TASK OBJECTIVE>
Nothing in the copy should be a picture; everything else in the listing is to be restated exactly.

DATA>
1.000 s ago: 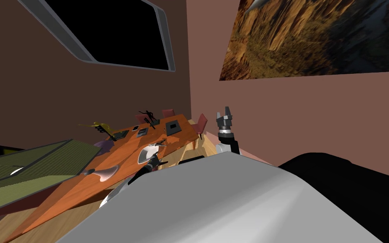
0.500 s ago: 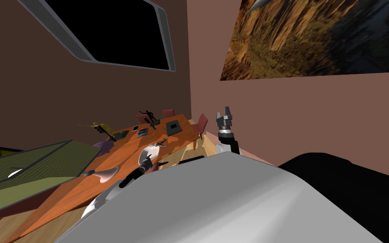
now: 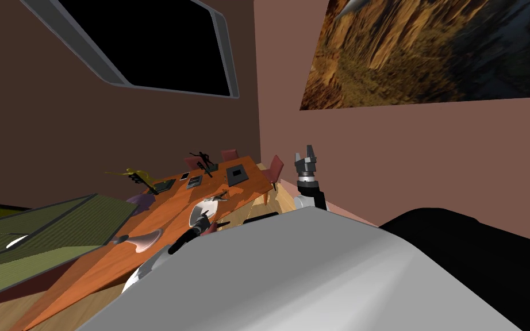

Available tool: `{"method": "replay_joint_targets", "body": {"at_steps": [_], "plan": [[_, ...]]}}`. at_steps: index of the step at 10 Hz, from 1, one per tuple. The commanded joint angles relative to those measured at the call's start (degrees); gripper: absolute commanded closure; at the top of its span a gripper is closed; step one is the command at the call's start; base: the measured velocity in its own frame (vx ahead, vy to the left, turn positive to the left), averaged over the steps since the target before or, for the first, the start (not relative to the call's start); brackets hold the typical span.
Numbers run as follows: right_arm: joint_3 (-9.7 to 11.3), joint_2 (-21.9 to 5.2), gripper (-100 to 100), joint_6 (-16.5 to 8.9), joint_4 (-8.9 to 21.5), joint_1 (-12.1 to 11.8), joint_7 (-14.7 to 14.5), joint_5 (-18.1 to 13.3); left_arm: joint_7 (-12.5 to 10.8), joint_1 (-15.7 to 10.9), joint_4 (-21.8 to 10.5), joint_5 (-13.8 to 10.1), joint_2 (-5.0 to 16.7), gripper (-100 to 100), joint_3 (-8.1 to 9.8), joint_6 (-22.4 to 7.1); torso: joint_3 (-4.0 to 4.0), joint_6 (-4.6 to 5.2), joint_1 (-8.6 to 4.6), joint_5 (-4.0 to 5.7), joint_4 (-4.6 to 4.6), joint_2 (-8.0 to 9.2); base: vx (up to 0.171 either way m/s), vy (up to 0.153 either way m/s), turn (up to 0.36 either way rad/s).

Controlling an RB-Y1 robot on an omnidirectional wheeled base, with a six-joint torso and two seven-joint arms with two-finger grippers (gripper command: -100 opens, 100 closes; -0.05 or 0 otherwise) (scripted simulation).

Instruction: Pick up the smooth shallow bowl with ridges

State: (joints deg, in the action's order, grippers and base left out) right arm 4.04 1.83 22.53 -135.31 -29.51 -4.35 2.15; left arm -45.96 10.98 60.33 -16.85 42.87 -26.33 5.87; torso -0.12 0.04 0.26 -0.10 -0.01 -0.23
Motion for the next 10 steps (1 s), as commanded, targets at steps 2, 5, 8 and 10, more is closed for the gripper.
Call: {"method": "replay_joint_targets", "body": {"at_steps": [2, 5, 8, 10], "plan": [[0.0, 0.0, 0, 0.0, 0.0, 0.0, 0.0, 0.0, -0.02, 0.03, 0.01, 0.0, 0.0, 100, -0.02, -0.01, 0.0, 0.01, 0.01, 0.01, 0.01, -0.01, 0.0, 0.0, 0.0], [0.0, 0.0, 0, 0.0, 0.0, 0.0, 0.0, 0.0, 0.08, 0.12, -0.08, 0.06, 0.04, 100, -0.1, -0.15, 0.07, 0.01, 0.06, -0.03, 0.1, 0.04, 0.0, 0.0, 0.0], [0.0, 0.0, 0, 0.0, 0.0, 0.0, 0.0, 0.0, -1.68, 0.7, 2.2, -0.5, 2.87, 100, -0.71, -0.22, 0.1, 0.0, -0.02, 0.01, 0.1, 0.1, -0.022, -0.024, 0.023], [0.0, 0.0, 0, 0.0, 0.0, 0.0, 0.0, 0.0, -1.34, 0.6, 1.8, -0.4, 2.35, 0, -0.52, -0.15, 0.11, 0.01, -0.06, 0.01, 0.1, 0.12, -0.009, -0.01, 0.006]]}}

SOLUTION FOR THIS EXERCISE>
1.000 s ago: 
0.500 s ago: 
now: 

Available tool: `{"method": "replay_joint_targets", "body": {"at_steps": [_], "plan": [[_, ...]]}}`. at_steps: index of the step at 10 Hz, from 1, one per tuple. The commanded joint angles relative to those measured at the call's start (degrees); gripper: absolute commanded closure; at the top of its span a gripper is closed; step one is the command at the call's start; base: the measured velocity in its own frame (vx ahead, vy to the left, turn positive to the left), averaged over the steps since the target before or, for the first, the start (not relative to the call's start); brackets hold the typical span.
Numbers run as follows: right_arm: joint_3 (-9.7 to 11.3), joint_2 (-21.9 to 5.2), gripper (-100 to 100), joint_6 (-16.5 to 8.9), joint_4 (-8.9 to 21.5), joint_1 (-12.1 to 11.8), joint_7 (-14.7 to 14.5), joint_5 (-18.1 to 13.3); left_arm: joint_7 (-12.5 to 10.8), joint_1 (-15.7 to 10.9), joint_4 (-21.8 to 10.5), joint_5 (-13.8 to 10.1), joint_2 (-5.0 to 16.7), gripper (-100 to 100), joint_3 (-8.1 to 9.8), joint_6 (-22.4 to 7.1); torso: joint_3 (-4.0 to 4.0), joint_6 (-4.6 to 5.2), joint_1 (-8.6 to 4.6), joint_5 (-4.0 to 5.7), joint_4 (-4.6 to 4.6), joint_2 (-8.0 to 9.2); base: vx (up to 0.171 either way m/s), vy (up to 0.153 either way m/s), turn (up to 0.36 either way rad/s).

Controlling an RB-Y1 robot on an omnidirectional wheeled base, with a six-joint torso and two seven-joint arms with two-finger grippers (gripper command: -100 opens, 100 closes; -0.05 or 0 otherwise) (scripted simulation).

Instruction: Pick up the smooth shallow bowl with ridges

State: (joints deg, in the action's order, grippers and base left out) right arm 4.04 1.83 22.53 -135.31 -29.51 -4.35 2.15; left arm -45.96 10.98 60.33 -16.85 42.87 -26.33 5.87; torso -0.12 0.04 0.26 -0.10 -0.01 -0.23
Motion for the next 10 steps (1 s), as commanded, targets at steps 2, 5, 8 and 10, more is closed for the gripper.
Call: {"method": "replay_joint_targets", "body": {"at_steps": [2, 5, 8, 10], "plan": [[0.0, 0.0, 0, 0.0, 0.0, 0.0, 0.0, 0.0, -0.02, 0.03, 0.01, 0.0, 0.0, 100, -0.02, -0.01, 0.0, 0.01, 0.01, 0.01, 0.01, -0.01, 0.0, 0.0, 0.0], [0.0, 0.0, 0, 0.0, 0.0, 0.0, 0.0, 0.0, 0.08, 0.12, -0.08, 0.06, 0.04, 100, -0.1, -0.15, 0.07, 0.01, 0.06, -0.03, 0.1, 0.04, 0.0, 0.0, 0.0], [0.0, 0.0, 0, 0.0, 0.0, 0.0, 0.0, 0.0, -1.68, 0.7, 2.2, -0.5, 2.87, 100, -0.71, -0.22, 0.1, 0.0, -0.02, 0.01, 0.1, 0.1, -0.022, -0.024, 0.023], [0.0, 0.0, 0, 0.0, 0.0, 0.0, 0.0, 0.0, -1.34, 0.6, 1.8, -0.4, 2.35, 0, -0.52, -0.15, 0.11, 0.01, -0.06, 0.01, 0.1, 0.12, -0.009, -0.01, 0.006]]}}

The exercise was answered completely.